Der Junior-Partner will ganz groß raus
Die Berliner Grünen starten auf ihrem Online-Parteitag mit ihrem Wahlprogramm und geben große Ziele aus
Inhalte vor Personen - diesen Leitsatz haben die beiden Landesvorsitzenden der Berliner Grünen, Nina Stahr und Werner Graf, vor ihrem Online-Parteitag am Mittwochabend klar ausgegeben. Heißt: Bevor die Spitzenkandidat*innen für die Abgeordnetenhauswahl bekannt gegeben werden, die, wenn es nach den Grünen geht, parallel zur Bundestagswahl am 19. oder 26. September 2021 stattfinden soll, muss erst einmal das Wahlprogramm festgezurrt werden.
Damit wollen die Grünen am Mittwochabend beginnen. Das Motto steht schon fest: »Die Zukunft ruft nach uns. Berlin braucht ein grünes Programm für morgen«. Bis zum 31. Juli haben die rund 9750 Mitglieder Zeit, Vorschläge einzureichen. In einem sogenannten Zukunftsrat, der aus elf Facharbeitsgruppen besteht, soll das Programm erarbeitet und im Anschluss mit den Mitgliedern diskutiert werden. Auf dem Landesparteitag am 28. November wird dann über die Spitzenkandidat*innen entschieden und am 8. Januar 2021 das Wahlprogramm veröffentlicht und im März verabschiedet.
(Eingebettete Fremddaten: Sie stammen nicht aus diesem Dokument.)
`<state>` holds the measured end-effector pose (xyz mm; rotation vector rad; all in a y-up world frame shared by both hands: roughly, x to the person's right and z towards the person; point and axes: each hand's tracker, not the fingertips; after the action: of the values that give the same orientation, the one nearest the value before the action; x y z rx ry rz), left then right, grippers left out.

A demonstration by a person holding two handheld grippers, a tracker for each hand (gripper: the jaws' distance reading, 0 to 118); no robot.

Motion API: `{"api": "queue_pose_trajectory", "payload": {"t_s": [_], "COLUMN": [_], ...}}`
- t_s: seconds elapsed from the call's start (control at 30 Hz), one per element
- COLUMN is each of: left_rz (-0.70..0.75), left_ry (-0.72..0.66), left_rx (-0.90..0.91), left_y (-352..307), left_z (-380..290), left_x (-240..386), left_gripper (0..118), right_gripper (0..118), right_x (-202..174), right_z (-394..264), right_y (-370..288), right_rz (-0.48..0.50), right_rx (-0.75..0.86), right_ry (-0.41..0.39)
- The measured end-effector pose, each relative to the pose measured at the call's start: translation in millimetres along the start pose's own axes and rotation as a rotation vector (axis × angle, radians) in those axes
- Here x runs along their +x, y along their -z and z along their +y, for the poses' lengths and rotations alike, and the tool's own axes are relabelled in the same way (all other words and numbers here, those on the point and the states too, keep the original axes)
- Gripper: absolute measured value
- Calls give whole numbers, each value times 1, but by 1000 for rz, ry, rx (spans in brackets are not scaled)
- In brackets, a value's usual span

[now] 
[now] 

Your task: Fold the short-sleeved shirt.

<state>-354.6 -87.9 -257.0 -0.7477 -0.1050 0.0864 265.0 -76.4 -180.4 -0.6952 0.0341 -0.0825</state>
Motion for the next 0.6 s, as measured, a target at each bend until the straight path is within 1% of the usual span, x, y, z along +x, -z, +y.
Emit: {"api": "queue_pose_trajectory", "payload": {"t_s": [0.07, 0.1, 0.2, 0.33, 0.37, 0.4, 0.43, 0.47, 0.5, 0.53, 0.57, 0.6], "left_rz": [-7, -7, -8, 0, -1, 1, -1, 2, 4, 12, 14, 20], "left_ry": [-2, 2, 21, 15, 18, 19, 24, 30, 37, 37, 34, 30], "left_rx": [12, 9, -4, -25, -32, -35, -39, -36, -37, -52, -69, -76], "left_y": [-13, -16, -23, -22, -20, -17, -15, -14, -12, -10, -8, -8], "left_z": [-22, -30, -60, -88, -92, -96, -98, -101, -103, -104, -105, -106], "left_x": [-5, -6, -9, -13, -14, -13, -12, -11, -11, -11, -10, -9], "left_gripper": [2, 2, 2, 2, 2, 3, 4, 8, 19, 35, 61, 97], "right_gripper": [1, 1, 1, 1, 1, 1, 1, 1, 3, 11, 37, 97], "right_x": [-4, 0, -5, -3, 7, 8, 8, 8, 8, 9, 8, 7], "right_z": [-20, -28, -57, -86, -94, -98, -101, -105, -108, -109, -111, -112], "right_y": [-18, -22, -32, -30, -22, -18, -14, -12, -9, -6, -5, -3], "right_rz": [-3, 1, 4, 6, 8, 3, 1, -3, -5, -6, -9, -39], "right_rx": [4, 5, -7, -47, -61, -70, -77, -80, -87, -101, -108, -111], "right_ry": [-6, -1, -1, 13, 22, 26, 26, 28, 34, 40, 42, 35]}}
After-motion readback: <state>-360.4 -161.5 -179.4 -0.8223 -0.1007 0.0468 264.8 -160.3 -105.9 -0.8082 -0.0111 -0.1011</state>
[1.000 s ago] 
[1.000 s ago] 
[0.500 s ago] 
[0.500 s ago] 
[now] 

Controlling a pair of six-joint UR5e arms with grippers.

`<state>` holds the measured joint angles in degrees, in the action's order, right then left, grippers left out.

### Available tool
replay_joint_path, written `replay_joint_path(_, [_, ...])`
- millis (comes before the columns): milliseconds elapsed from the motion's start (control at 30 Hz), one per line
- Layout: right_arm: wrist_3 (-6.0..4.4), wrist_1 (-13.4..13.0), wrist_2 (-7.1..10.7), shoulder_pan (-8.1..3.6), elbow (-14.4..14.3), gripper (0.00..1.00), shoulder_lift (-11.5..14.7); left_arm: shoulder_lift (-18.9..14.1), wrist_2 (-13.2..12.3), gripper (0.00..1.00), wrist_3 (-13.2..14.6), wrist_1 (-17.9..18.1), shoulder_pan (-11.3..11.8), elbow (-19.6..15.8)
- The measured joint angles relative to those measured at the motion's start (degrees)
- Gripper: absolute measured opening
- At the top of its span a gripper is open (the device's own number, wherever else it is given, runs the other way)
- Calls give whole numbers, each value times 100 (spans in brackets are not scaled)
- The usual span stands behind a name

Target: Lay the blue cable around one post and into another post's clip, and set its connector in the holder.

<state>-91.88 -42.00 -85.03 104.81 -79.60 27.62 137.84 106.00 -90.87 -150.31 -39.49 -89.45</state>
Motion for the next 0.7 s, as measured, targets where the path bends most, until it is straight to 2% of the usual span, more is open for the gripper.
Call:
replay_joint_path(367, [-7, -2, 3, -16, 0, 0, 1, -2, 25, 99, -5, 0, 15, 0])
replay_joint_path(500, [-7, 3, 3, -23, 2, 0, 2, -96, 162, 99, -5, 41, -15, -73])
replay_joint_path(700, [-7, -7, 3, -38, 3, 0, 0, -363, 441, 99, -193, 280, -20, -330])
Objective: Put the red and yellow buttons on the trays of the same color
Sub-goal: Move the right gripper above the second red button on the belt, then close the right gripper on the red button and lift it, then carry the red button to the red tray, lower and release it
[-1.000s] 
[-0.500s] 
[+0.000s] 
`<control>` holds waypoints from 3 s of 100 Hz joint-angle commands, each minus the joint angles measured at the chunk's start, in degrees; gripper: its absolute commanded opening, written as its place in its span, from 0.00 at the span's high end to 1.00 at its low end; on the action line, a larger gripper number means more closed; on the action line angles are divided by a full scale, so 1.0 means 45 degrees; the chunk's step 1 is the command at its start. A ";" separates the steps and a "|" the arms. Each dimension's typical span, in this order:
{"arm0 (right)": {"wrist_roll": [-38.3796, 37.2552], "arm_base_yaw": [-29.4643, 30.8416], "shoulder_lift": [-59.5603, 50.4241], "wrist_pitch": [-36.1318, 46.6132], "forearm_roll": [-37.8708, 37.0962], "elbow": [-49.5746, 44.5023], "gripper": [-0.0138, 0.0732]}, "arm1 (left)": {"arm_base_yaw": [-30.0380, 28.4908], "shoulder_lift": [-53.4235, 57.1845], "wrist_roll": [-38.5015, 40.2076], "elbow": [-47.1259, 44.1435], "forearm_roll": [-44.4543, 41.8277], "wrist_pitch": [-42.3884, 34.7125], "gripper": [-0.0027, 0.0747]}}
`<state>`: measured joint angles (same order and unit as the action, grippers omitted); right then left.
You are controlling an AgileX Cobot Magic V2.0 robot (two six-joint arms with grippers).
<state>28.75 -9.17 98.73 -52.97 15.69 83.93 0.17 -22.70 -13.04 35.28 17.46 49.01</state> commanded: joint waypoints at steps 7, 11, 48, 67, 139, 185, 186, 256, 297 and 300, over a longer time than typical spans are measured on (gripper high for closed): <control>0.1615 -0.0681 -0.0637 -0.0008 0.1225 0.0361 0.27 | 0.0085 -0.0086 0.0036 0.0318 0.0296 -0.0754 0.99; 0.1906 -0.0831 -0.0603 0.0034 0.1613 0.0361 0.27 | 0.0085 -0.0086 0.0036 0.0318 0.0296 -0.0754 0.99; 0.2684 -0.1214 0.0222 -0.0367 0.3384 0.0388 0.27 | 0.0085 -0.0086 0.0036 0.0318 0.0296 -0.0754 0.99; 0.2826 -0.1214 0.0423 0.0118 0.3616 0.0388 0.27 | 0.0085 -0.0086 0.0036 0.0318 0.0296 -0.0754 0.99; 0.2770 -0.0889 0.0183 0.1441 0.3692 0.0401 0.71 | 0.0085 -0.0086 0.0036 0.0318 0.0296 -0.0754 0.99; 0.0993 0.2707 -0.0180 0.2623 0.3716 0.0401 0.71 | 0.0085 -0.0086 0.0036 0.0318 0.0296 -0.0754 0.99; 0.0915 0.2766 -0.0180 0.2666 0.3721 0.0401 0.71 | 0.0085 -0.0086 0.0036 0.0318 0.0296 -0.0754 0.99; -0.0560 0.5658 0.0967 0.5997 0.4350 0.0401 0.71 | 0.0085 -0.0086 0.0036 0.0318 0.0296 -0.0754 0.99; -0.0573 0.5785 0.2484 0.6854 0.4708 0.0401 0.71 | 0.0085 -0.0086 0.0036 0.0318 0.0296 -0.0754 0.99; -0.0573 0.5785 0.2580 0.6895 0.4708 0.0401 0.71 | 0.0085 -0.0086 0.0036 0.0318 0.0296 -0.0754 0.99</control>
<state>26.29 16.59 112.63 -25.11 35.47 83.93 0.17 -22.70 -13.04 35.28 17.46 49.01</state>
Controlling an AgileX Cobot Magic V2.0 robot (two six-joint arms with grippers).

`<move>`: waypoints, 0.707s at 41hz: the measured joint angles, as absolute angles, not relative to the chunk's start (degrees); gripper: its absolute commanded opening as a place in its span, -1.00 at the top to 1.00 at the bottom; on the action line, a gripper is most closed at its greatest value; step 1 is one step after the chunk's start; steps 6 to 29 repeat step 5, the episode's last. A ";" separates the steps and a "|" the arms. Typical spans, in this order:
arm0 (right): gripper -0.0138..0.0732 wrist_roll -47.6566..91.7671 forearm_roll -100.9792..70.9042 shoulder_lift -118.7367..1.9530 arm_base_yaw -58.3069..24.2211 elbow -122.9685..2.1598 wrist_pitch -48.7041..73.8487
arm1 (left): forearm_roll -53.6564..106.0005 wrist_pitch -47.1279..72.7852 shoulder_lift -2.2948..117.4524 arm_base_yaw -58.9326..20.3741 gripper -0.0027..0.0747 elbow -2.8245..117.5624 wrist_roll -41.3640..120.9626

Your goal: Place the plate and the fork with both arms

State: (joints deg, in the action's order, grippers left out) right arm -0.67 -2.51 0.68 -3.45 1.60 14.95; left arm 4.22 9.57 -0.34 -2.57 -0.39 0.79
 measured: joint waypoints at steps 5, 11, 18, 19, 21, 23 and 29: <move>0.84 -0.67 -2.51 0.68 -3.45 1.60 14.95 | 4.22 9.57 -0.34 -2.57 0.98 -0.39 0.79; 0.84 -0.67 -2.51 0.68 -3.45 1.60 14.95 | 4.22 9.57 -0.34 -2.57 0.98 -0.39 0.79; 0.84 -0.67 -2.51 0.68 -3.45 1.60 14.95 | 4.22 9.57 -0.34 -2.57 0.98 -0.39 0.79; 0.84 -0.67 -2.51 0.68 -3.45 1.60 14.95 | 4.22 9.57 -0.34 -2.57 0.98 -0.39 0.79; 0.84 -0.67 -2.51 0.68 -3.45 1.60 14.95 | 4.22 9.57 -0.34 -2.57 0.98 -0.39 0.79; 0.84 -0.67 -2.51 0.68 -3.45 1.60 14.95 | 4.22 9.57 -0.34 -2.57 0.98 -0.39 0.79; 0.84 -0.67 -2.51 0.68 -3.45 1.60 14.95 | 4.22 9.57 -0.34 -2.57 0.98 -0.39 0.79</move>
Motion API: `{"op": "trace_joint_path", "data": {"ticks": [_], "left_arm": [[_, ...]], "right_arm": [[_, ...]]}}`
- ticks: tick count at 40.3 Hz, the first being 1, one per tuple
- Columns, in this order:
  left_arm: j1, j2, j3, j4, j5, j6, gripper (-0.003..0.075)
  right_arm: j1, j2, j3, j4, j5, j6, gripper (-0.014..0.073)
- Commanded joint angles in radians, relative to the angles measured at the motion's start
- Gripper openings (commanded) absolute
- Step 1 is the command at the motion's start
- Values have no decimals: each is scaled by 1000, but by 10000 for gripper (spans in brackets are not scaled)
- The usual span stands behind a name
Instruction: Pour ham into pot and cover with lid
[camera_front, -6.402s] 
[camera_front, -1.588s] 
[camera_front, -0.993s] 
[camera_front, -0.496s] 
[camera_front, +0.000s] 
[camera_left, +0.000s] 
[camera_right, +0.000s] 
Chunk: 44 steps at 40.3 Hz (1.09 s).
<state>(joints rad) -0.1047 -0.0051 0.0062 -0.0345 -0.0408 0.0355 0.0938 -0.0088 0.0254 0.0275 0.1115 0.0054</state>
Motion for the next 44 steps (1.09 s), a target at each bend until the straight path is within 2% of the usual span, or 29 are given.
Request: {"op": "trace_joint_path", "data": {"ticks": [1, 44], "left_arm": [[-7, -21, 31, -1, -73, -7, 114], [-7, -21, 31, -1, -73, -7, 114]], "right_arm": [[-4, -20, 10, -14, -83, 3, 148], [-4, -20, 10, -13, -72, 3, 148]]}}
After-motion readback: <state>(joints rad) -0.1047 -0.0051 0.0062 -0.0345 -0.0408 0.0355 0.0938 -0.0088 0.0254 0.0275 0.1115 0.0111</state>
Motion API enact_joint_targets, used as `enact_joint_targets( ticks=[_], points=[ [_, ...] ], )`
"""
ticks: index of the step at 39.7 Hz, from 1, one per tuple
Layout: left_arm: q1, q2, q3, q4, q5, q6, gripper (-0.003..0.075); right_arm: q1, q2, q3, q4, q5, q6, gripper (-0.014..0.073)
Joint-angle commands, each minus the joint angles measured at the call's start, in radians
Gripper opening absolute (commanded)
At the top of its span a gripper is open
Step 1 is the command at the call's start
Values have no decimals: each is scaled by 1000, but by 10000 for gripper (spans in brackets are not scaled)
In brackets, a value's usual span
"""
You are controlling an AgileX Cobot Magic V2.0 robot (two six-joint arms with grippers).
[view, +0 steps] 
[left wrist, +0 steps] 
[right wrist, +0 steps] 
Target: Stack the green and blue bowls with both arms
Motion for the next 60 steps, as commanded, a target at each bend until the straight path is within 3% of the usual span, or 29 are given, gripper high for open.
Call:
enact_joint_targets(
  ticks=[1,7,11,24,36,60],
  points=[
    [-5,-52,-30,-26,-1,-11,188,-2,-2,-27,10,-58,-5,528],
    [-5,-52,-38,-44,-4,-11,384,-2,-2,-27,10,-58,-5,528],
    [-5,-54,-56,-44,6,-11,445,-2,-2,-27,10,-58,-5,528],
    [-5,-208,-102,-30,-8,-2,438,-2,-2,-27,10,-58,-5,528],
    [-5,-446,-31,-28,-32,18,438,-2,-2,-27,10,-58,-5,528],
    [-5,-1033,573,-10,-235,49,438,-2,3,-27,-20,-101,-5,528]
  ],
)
Inhaltlich haben die beiden Landesvorsitzenden am Mittwoch schon mal grobe Schwerpunkte vorgegeben. So steht - wenig überraschend - vor allem eine nachhaltige Klimapolitik im Vordergrund. »Wir haben die Verkehrswende bereits eingeleitet, sind aber noch lange nicht am Ziel«, so Graf. Die Klimakrise dürfe auch in der Coronakrise nicht vergessen werden, betont der Landesvorsitzende: »Es fängt schließlich nicht auf einmal an zu regnen, nur weil wir uns jetzt mit Corona beschäftigen«, sagt er mit Blick auf die anhaltende Dürreperiode. »Wer die Klimakrise immer noch als Spielerei betrachtet, hat nichts verstanden.« Schließlich zeigten sich deren Folgen erst, wenn es bereits zu spät sei.
Aber auch andere Themen wollen die Grünen in ihrem Parteiprogramm angehen: Etwa die Lage der Berliner Erzieher*innen und Lehrer*innen, des Pflegepersonals, die steigenden Mieten und Wohnungsnot sowie rassistische Diskriminierung, Hass und Hetze.
Mit Blick auf die kommenden Wahlen gibt sich die Partei selbstbewusst: »Zurzeit sind wir Juniorpartner, wir haben aber vor, beim nächsten mal ein relevanter Player zu sein«, sagt Landesvorsitzende Nina Stahr. »Wir sind nicht mehr die kleine Partei, die wir in der Vergangenheit waren.« Die gestiegenen Mitgliederzahlen und Umfragewerte geben ihr Recht: Waren die Grünen bei den letzten Abgeordnetenhauswahlen noch drittstärkste Kraft, lagen sie in den vergangenen Monaten kontinuierlich vorn.
Dass sie in den jüngsten Umfragen einige Prozentpunkte verloren haben und mittlerweile von der CDU überholt wurden, macht Stahr keine Sorgen. Die Berliner CDU profitiere zurzeit vor allem vom Aufschwung der Union im Bund, die in der Coronakrise eine gute Figur mache. Dies sei aber nur eine Momentaufnahme: »Was von der Berliner CDU kommt, ist oft rein populistisch und nicht konstruktiv.« Laut einer Umfrage von Infratest dimap von Ende April liegen die Christdemokrat*innen derzeit mit 23 Prozent vorn, gefolgt von den Grünen mit 21 Prozent.
Ob sie sich trotzdem vorstellen können, mit der CDU künftig zusammen zu regieren? »Wir arbeiten in der rot-rot-grünen Koalition gut zusammen, es wäre gut, wenn das weitergeht«, stellt Werner Graf klar.